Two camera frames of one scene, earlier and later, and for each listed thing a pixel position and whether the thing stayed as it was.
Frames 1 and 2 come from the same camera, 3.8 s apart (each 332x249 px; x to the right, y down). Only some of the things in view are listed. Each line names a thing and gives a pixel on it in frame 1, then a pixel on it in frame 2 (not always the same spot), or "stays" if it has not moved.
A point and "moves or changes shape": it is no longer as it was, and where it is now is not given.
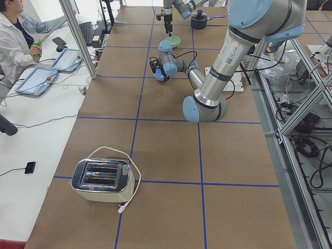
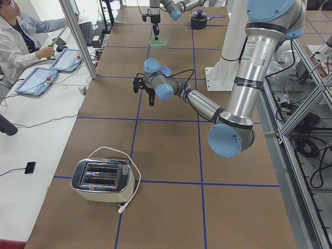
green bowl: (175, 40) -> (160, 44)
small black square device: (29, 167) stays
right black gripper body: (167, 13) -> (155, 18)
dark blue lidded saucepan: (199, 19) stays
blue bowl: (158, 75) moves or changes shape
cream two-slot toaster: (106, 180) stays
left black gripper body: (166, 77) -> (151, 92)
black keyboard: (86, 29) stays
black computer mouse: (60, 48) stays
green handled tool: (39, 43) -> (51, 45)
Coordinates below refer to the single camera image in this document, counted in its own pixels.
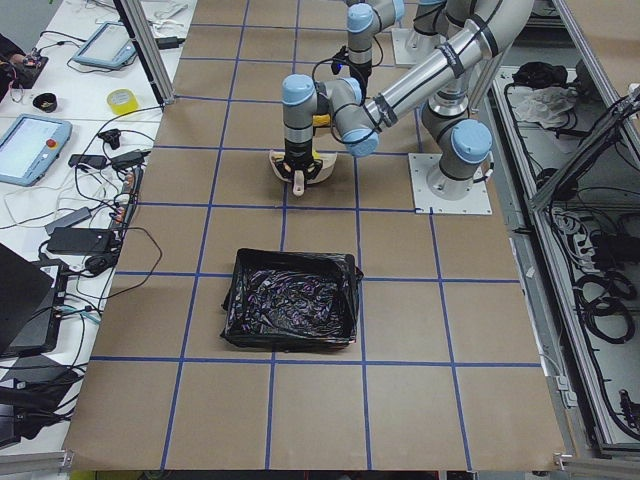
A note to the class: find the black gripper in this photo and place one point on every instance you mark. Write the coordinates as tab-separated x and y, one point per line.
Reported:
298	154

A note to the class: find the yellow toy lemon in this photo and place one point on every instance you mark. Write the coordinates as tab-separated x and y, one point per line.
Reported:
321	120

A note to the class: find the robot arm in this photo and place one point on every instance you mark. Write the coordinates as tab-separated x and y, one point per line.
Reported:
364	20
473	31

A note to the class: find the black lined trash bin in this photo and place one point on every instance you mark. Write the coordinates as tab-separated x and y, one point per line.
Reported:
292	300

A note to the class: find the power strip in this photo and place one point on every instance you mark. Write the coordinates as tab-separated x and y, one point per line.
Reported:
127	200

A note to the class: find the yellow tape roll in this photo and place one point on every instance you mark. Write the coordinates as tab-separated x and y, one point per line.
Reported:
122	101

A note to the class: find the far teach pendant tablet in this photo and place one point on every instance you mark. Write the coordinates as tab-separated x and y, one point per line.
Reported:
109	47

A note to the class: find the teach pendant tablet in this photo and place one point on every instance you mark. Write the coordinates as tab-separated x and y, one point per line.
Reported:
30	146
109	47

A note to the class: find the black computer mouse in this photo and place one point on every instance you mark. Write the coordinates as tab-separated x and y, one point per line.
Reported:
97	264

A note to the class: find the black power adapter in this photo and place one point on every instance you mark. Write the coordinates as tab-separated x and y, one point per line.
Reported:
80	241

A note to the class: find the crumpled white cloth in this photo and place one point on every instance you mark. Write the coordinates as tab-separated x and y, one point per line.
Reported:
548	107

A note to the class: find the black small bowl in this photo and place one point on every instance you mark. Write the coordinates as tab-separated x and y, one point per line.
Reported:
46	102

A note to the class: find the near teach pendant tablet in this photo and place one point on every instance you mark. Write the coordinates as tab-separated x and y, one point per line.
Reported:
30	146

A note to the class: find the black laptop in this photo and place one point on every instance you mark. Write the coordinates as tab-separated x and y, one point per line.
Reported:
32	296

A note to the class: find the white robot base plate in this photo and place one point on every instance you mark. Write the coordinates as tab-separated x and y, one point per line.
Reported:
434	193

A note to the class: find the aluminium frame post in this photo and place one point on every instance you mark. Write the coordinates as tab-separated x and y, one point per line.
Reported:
:::::
* Problem statement
Show each line in the data where the string "gripper" appears.

* Output
right black gripper body: (167, 13) -> (155, 18)
left black gripper body: (166, 77) -> (151, 92)
A note to the class: find the black gripper in this photo and place one point on every instance you mark. Write the coordinates as tab-separated x and y, one point per line.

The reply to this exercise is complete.